As China prepares to celebrate its Golden Week holiday and the 75th anniversary of the People’s Republic, the ruling Communist Party has announced a series of measures to revive its struggling economy. These include support for the troubled property sector, financial aid for the stock market, cash assistance for low-income citizens, and increased government spending.
Following the announcements, stock markets in mainland China and Hong Kong experienced a significant rally, with the Shanghai Composite Index surging over 8% on the eve of the holiday, marking its best performance since the 2008 financial crisis.
Despite the optimistic market response, economists remain skeptical about the long-term efficacy of these measures. On September 24, the People's Bank of China (PBOC) unveiled plans to lend 800 billion yuan ($114 billion) to insurers and asset managers for stock purchases. Governor Pan Gongsheng also announced measures to lower borrowing costs and support share buybacks for listed companies.
Just days after the PBOC's announcements, President Xi Jinping convened a surprise meeting of top leaders, promising intensified government spending to bolster economic growth.
However, many experts highlight that these measures may not adequately address the deeper issues plaguing China's economy. With the nation set to miss its 5% annual growth target, concerns about declining confidence loom large. "In China, targets must be met, by any means necessary," emphasized Yuen Yuen Ang, a political economy professor at Johns Hopkins University.
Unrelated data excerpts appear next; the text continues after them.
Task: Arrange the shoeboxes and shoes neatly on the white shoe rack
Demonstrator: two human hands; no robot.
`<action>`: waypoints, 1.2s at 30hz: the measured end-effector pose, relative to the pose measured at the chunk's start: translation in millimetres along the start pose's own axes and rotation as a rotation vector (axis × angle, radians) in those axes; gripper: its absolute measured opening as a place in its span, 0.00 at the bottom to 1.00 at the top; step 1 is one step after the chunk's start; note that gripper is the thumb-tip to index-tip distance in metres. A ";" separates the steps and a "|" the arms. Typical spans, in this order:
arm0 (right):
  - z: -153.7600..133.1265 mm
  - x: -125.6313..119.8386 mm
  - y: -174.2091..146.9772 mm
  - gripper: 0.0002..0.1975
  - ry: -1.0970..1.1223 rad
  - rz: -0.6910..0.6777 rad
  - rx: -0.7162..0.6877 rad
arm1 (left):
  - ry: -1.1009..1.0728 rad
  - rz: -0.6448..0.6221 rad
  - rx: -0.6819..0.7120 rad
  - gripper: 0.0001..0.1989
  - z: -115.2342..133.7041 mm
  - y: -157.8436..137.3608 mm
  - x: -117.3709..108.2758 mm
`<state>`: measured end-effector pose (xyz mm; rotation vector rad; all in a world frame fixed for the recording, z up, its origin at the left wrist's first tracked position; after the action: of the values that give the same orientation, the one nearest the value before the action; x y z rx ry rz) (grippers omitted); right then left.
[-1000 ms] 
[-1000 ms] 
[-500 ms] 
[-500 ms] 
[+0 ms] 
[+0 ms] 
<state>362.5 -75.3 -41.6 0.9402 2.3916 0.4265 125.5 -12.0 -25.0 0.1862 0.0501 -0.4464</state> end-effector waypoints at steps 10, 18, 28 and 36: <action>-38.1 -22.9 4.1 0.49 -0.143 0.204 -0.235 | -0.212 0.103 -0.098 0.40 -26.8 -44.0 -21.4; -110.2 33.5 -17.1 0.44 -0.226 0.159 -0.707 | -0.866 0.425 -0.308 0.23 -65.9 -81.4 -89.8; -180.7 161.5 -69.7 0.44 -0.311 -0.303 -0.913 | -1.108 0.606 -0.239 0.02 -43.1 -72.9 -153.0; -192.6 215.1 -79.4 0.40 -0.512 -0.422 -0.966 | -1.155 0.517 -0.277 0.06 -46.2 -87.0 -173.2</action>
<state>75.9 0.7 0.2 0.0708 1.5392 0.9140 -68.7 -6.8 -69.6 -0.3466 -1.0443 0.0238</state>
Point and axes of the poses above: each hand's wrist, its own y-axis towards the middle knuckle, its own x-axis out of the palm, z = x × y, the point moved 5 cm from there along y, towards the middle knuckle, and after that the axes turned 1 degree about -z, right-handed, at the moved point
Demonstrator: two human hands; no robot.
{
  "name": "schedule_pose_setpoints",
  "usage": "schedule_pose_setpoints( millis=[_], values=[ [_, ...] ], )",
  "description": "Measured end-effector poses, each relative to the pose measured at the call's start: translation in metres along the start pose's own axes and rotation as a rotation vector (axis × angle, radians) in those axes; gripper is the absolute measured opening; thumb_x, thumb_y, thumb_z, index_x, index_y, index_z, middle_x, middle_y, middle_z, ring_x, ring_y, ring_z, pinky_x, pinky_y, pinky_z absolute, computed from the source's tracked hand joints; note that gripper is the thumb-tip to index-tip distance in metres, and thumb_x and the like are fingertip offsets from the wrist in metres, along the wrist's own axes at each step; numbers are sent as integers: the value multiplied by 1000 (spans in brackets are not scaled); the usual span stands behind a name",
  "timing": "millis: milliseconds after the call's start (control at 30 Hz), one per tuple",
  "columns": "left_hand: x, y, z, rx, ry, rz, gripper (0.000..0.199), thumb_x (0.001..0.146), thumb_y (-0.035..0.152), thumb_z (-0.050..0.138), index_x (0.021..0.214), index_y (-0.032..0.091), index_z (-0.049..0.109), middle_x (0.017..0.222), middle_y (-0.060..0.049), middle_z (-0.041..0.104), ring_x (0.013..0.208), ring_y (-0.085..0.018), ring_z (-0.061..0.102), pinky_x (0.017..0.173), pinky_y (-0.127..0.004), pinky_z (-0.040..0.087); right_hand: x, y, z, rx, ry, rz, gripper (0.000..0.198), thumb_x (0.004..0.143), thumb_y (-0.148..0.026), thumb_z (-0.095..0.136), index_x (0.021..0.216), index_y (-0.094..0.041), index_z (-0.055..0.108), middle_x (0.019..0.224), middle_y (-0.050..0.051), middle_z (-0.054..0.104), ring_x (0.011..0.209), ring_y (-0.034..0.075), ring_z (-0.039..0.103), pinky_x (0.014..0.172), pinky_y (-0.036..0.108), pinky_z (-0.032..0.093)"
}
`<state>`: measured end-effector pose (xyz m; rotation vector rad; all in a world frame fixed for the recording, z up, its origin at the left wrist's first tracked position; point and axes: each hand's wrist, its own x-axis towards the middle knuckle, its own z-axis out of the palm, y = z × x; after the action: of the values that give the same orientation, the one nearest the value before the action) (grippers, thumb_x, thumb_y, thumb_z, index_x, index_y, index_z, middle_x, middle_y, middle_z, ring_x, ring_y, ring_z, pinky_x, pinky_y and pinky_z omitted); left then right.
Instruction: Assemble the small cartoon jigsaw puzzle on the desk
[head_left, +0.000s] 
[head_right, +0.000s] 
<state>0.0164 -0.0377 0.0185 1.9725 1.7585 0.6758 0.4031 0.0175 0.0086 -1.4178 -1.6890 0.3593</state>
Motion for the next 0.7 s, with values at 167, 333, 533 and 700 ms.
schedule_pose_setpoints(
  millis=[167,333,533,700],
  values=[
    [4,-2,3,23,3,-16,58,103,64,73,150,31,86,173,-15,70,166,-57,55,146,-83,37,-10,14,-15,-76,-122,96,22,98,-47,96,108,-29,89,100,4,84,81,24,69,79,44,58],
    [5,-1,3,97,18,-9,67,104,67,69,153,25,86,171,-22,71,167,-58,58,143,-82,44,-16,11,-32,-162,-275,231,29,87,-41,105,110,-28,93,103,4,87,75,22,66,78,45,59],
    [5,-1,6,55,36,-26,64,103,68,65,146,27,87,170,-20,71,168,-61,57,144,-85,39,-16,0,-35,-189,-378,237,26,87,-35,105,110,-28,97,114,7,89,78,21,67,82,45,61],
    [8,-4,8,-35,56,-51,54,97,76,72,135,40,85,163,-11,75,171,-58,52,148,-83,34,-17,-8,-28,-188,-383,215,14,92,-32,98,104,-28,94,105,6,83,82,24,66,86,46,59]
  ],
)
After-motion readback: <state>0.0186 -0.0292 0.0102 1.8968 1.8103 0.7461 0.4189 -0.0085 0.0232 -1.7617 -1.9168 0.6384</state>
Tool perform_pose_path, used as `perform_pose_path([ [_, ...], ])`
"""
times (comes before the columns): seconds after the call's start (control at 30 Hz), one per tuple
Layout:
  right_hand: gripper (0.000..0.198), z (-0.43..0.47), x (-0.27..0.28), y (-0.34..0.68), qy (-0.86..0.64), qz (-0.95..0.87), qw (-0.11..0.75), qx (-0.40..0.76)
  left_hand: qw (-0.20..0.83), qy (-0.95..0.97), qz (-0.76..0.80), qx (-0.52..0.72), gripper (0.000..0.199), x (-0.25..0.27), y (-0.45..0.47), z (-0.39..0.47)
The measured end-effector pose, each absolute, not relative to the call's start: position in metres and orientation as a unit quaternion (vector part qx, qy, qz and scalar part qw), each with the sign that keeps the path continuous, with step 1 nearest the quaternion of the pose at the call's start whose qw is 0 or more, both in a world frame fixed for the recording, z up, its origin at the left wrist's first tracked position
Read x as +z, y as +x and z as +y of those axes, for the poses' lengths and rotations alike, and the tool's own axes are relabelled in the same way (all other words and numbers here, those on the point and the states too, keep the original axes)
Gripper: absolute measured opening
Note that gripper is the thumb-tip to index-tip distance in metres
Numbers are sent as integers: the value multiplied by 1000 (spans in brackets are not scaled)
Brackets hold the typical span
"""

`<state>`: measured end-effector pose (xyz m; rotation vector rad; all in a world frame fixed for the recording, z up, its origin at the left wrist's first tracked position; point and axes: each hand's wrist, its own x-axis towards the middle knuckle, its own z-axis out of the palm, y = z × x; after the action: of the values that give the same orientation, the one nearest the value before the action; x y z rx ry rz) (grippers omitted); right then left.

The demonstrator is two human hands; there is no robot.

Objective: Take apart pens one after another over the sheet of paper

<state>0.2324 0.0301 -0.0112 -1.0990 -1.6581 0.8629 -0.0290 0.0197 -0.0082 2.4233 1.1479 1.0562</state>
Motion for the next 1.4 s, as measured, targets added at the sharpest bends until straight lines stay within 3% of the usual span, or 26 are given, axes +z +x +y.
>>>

The property market downturn, which began three years ago, remains a significant hurdle for the world's second-largest economy. Recent stimulus efforts have included increased bank lending, mortgage rate cuts, and lowered down payment requirements for second-home purchases. Yet, skepticism persists regarding their potential impact.
Economists argue that the underlying issue lies in a crisis of confidence rather than credit availability, with both businesses and households reluctant to borrow, regardless of interest rates.
At the Politburo session, leaders committed to prioritizing the stabilization of the property market and boosting consumption, yet specific details regarding the scale of government spending remain unclear. Qian Wang, chief economist for Asia Pacific at Vanguard, warned that inadequate fiscal stimulus could lead to investor disappointment and that without structural reforms, the fundamental issues within China's economy would persist.
Experts assert that addressing the challenges in the real estate sector is essential for broader economic recovery. Falling property prices have adversely affected consumer confidence, making it vital to ensure the completion of pre-sold homes.
An editorial from the state-controlled People's Daily acknowledged the challenges ahead but emphasized the potential for a promising future, citing President Xi's concepts of "high-quality development" and "new productive forces" as key to navigating this path.
While Xi aims to transition the economy away from reliance on property and infrastructure growth towards high-end industries, experts warn that the intertwined nature of old and new economic sectors could hinder this transformation if the old economy falters too quickly.
The outcome of these strategies will become clearer as China moves forward, balancing immediate relief measures with the need for lasting reforms.